In particular, the Manager will not be liable to anyone other than Echo, the Company and DKR Echo Investment sp. z o.o. ("Selling Shareholder") in the context of providing protection to its clients, nor will the Manager provide advice on the offer or sale of shares covered by this current report ("Offered Shares") or on other matters referred to herein, to entities other than Echo, the Company and the Selling Shareholder.

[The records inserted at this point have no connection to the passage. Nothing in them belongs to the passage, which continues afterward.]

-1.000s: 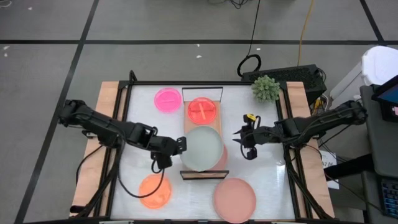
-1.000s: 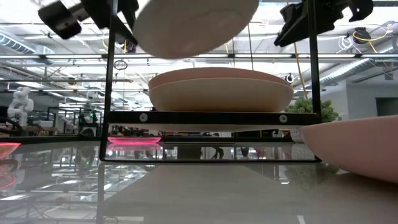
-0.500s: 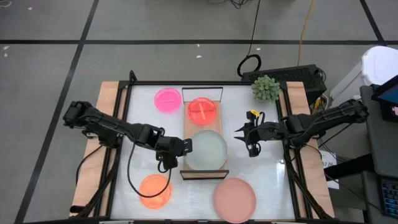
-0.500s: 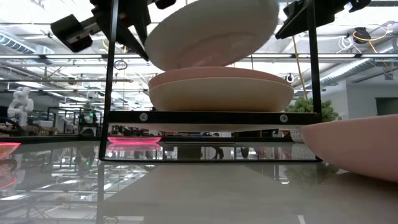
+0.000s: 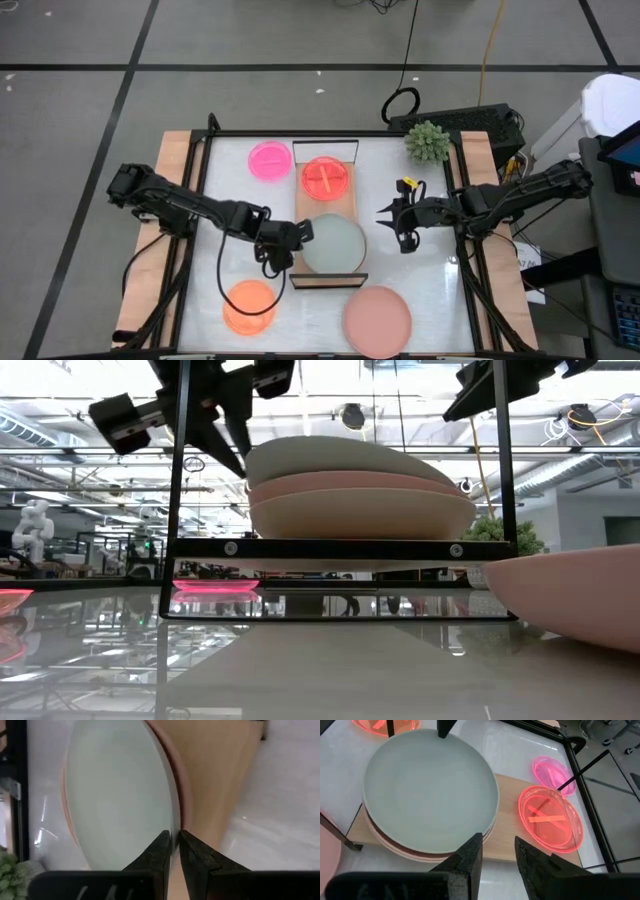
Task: Place and stack plates onto a shelf
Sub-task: Stack the gray plate on top of the pink plate on the shelf
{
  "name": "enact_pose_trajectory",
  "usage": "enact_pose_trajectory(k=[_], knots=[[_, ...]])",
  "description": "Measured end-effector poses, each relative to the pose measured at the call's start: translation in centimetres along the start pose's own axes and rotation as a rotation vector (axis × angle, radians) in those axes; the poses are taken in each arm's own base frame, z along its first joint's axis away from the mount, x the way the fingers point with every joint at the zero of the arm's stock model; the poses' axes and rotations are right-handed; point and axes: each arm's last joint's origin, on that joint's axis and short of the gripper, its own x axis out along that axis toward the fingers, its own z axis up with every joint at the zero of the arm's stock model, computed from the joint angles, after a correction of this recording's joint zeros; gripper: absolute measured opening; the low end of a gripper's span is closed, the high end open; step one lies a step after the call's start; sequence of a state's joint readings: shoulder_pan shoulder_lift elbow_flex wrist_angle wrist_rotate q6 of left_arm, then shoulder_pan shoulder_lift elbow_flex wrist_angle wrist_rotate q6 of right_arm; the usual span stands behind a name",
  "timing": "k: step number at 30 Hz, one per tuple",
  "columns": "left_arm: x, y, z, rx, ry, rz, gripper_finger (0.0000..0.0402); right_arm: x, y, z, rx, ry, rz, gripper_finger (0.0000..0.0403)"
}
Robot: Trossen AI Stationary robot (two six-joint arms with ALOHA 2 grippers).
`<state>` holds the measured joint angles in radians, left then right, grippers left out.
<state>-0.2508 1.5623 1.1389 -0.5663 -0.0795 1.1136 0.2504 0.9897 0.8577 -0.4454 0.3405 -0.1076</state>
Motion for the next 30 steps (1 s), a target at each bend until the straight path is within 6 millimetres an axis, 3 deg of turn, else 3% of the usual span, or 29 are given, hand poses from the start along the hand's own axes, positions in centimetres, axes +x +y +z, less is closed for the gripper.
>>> enact_pose_trajectory(k=[12, 15, 24, 30], knots=[[0.0, -0.4, 0.4, -0.118, -0.002, -0.015, 0.005, 0.5, 0.2, -0.4, 0.077, 0.022, 0.006, 0.01], [-0.1, -0.4, 0.7, -0.15, -0.01, -0.012, 0.0078, 1.1, 0.6, -1.1, 0.066, 0.042, 0.022, 0.01], [-0.1, -0.3, 0.8, -0.256, 0.069, 0.066, 0.0209, 1.7, 1.3, -2.3, 0.081, 0.061, 0.162, 0.0098], [-0.2, -0.4, 0.5, -0.427, 0.158, 0.114, 0.0229, 2.6, 2.0, -4.2, 0.094, 0.095, 0.219, 0.0068]])
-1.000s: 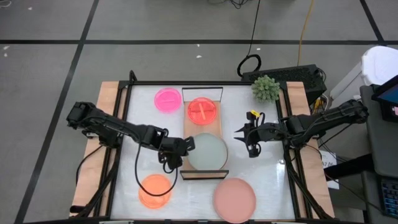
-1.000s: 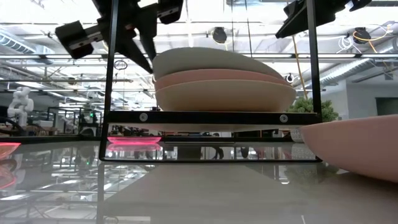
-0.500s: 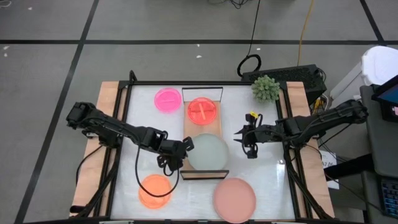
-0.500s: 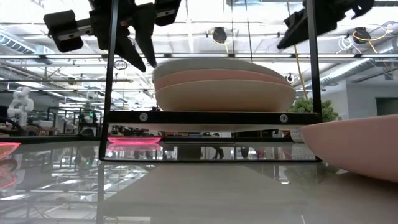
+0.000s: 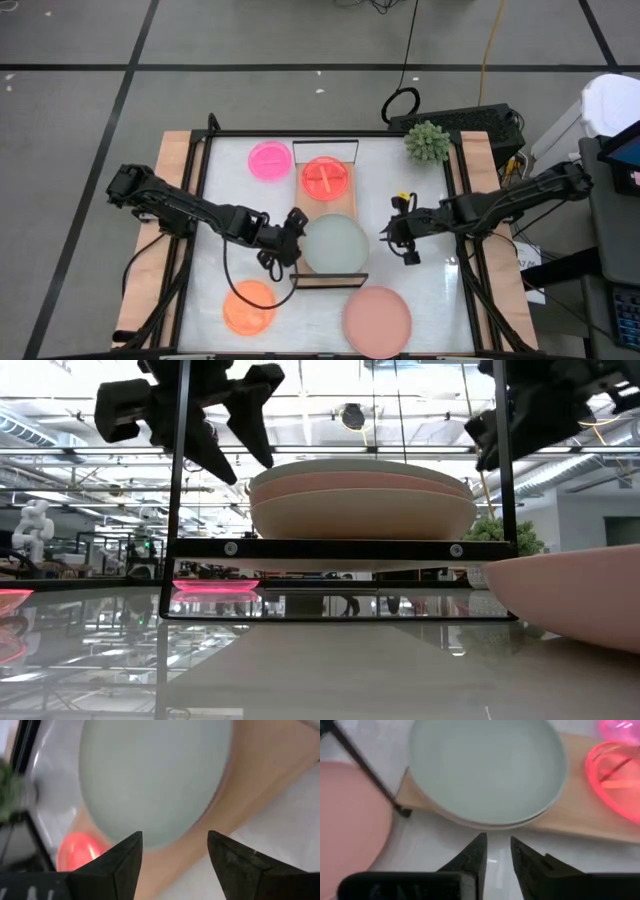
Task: Place and stack plates onto a shelf
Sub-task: Stack the gray plate on top of the pink plate on the shelf
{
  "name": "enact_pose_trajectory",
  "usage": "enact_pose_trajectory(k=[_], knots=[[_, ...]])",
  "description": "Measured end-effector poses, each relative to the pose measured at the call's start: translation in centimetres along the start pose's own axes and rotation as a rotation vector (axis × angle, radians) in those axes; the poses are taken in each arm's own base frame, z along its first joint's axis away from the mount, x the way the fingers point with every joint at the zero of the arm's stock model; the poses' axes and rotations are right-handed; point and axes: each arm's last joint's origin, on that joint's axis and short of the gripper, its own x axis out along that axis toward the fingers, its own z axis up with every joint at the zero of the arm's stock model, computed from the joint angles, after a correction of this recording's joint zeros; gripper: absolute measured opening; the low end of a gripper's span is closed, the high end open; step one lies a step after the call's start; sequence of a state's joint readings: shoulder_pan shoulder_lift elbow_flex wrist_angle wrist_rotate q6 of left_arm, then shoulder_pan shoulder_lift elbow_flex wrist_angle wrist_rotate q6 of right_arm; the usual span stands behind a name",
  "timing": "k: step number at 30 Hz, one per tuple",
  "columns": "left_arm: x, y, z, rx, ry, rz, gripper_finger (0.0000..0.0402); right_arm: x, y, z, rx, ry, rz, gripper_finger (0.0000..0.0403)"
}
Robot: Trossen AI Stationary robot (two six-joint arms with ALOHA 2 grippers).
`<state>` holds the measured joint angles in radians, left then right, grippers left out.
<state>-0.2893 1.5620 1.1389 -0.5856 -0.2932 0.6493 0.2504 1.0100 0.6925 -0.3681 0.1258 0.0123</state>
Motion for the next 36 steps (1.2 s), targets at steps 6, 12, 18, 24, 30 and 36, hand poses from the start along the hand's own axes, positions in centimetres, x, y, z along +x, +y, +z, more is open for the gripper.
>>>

The distribution of information about the offer or sale of the Offered Shares, including this current report, may be restricted by law in certain jurisdictions. Echo, the Company, the Selling Shareholder, the Manager or their related entities have not taken any action that could or is intended to enable the offering or sale of the Offered Shares in any jurisdiction, or to result in the possession or dissemination of any offer or advertising material regarding the Offered Shares, including this current report, in any jurisdiction where action is required for this purpose.
This current report does not identify or suggest, and is not intended to identify or suggest, the risks (direct or indirect) that may be associated with an investment in the Offered Shares. Any investment decision to subscribe for or purchase the Offered Shares as part of the offer or the sale of such shares, must be made solely on the basis of publicly available information that has not been independently verified by the Managers.
This current report does not constitute a recommendation regarding the investor's decision on the offer or sale of the Offered Shares. Each investor or potential investor should conduct his or her own research, analysis and evaluation of publicly available information, including that described in this current report.